Mehrere Wochen Trockenheit, die nur von einem mehrstündigen Regen unterbrochen worden war, verhießen auch für einen sonst pilzreichen Wald zwischen Bösenbrunn/Triebel/Haselrain/Bobenneukirchen – links und rechts des Steinmauerwegs – geringe Funde.

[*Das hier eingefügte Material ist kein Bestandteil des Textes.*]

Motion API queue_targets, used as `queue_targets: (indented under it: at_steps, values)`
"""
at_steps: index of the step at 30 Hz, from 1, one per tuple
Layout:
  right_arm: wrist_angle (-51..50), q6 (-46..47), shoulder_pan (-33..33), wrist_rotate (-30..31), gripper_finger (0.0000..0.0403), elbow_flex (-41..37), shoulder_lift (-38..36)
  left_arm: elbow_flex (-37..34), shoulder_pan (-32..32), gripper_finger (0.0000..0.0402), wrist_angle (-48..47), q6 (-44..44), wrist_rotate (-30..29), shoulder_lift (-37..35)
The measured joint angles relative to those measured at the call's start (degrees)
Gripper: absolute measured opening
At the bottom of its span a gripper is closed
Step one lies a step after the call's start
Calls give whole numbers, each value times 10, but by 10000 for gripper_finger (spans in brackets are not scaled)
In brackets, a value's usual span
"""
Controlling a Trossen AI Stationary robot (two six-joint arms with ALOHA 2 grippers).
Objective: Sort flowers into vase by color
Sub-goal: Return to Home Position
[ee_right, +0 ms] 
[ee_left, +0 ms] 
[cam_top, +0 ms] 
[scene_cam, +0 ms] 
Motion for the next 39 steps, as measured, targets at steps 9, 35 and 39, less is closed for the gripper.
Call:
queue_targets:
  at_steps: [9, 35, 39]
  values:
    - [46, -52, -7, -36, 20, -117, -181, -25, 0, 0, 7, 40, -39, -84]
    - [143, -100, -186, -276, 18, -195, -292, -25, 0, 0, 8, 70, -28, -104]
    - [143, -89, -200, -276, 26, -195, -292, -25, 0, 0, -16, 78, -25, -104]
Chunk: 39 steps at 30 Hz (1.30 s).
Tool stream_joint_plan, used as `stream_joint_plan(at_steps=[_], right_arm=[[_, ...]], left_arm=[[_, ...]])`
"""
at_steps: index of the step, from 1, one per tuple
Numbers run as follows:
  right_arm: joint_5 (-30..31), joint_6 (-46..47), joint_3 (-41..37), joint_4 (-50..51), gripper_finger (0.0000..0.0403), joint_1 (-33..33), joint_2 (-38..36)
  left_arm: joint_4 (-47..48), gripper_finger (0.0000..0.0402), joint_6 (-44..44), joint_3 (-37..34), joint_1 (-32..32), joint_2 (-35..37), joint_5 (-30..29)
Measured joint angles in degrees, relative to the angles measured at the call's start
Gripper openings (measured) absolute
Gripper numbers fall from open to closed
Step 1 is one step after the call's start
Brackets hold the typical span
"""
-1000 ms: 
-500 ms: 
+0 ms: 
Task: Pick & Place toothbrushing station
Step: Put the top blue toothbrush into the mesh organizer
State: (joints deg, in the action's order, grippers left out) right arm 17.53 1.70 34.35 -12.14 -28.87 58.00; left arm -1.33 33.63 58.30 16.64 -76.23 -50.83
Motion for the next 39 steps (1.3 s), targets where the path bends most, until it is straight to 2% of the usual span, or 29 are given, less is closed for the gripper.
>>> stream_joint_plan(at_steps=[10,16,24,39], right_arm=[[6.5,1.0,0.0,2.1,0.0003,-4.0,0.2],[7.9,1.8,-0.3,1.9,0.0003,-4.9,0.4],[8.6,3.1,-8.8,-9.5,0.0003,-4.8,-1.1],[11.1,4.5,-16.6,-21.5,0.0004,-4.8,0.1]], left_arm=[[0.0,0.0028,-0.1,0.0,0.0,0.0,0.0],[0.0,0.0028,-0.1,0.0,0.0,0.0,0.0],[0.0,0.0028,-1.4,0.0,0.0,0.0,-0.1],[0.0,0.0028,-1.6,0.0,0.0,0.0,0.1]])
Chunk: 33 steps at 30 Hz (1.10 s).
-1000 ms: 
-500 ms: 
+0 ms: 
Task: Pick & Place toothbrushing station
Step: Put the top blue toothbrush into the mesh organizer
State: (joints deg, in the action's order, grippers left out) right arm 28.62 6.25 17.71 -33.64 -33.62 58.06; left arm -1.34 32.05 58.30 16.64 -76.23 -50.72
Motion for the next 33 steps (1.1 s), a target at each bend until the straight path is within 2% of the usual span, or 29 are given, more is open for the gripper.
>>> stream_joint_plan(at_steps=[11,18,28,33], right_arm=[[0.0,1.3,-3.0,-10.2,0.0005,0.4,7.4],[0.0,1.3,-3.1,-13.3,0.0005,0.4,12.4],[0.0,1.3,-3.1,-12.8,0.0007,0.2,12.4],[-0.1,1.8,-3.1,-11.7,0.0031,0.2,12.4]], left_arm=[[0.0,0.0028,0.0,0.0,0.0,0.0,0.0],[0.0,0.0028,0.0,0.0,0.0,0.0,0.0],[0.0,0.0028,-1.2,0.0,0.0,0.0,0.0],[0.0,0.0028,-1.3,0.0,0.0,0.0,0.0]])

Das Ergebnis des zweistündigen Durchstreifens des Waldes durch 16 Teilnehmer waren 39 Pilzarten. Als sogenannte „Fresspilze“ landeten in den Körben Flockenstielige Hexenröhrlinge, Perlpilze und winzige Pfifferlinge.
Entsprechend der Volksweisheit: „Wer viel weiß, sieht viel…“, wurden aber doch einige beachtenswerte Arten gefunden, die von Unkundigen gewiss übersehen werden. Da wären erwähnenswert der Nest- Erdstern und als Pilz kaum zu erkennen – ein „Kullerchen“ von 1 x 1 cm – eine Trüffel, die "Kräftige Schwanztrüffel" (Hysterangium crassum), wahrscheinlich erst zum zweiten Mal in Sachsen gefunden.


In der Gaststätte „Zum Triebeltal“ in Triebel wurden die Funde ausgewertet und natürlich auch gut gegessen.

Dank an Sindy, die die Gaststätte für uns organisiert hat.